- Work instructions
Your task is to transcribe all of the data below exactly, omitting the images.

- Dataset section
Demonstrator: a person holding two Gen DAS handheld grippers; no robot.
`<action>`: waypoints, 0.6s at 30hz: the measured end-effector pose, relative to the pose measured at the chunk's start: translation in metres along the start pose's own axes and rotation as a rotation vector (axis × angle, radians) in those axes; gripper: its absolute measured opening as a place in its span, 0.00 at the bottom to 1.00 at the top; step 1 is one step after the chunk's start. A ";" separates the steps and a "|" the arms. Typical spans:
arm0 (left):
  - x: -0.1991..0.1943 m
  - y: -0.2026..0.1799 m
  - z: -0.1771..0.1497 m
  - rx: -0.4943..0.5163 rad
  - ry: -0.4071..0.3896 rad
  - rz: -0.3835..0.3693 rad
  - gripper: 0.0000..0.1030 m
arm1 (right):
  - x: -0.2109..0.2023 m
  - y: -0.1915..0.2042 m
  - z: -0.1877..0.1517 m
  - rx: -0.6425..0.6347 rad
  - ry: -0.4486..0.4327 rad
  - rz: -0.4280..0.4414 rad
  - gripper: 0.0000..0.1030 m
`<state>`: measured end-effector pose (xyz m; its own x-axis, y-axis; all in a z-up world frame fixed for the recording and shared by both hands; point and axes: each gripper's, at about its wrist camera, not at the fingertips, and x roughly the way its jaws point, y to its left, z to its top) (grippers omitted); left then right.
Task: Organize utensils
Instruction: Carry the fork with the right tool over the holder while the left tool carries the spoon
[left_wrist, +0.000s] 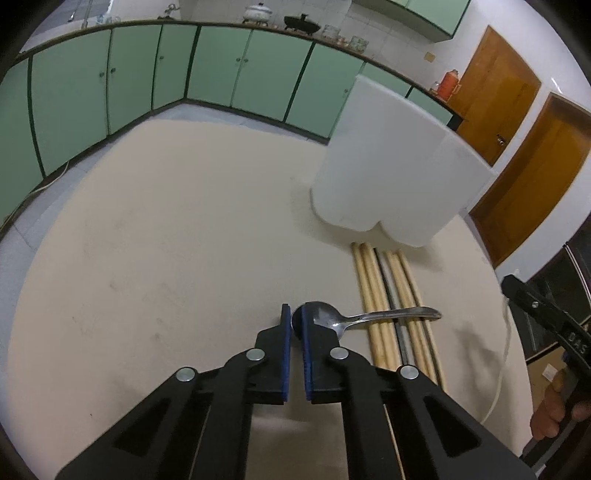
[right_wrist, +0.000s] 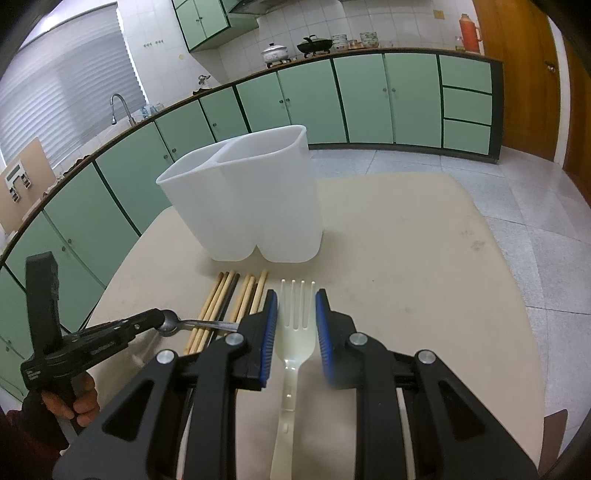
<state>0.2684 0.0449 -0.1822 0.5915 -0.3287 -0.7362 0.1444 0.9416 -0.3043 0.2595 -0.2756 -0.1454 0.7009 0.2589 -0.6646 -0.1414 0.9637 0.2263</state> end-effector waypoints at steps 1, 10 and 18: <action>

- Result of this task
Demonstrator: a person holding two Gen DAS handheld grippers; no robot.
`<action>`: waypoints, 0.6s at 30hz: the measured end-effector pose, relative to the pose measured at the chunk's start: translation in metres along the start pose's own axes and rotation as a rotation vector (axis × angle, radians) in those axes; gripper: its absolute measured opening as a place in its span, 0.00 at the bottom to 1.00 at the top; step 1 is one step after the chunk's start. A ";" separates the steps and a "|" the arms. Typical spans:
arm0 (left):
  - x: -0.1991..0.1943 m
  - y: -0.2026..0.1799 m
  - z: -0.1771..0.1497 m
  - rx: -0.4943..0.5163 rad
  - ry: -0.4071..0.3896 rad
  - rz: -0.3835..0.3693 rad
  - gripper: 0.0000..0.1030 m
arm1 (right):
  - x: -0.2109..0.2023 m
  - y: -0.1915..0.2042 m
  - z: -0.1877..0.1517 m
  - rx: -0.6425..0.6347 rad
  - ry: -0.4486..0.4327 rad
  - rz: -0.4280..0.4414 rad
  - gripper: 0.0000..0.1030 m
`<state>`: measured end-effector pose (xyz m; its own x-axis, y-axis; all in a z-up world frame fixed for the recording and shared by both hands; point and axes: each gripper's, at about its wrist camera, not at the fingertips, and x roughly the way its jaws point, y to its left, z to its top) (grippers omitted); left then right.
Task: Organize utensils
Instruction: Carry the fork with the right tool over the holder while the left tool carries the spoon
[left_wrist, +0.000s] 
[right_wrist, +0.000s] 
<state>0.2684 0.0449 -0.1822 0.5915 -0.3287 -0.7362 0.1444 0.9416 -0.3043 0.2595 -0.2756 -0.1454 0.7009 0.2589 -0.6646 -0.1414 0.9637 0.2263</state> end-effector waypoints at steps 1, 10 and 18: <action>

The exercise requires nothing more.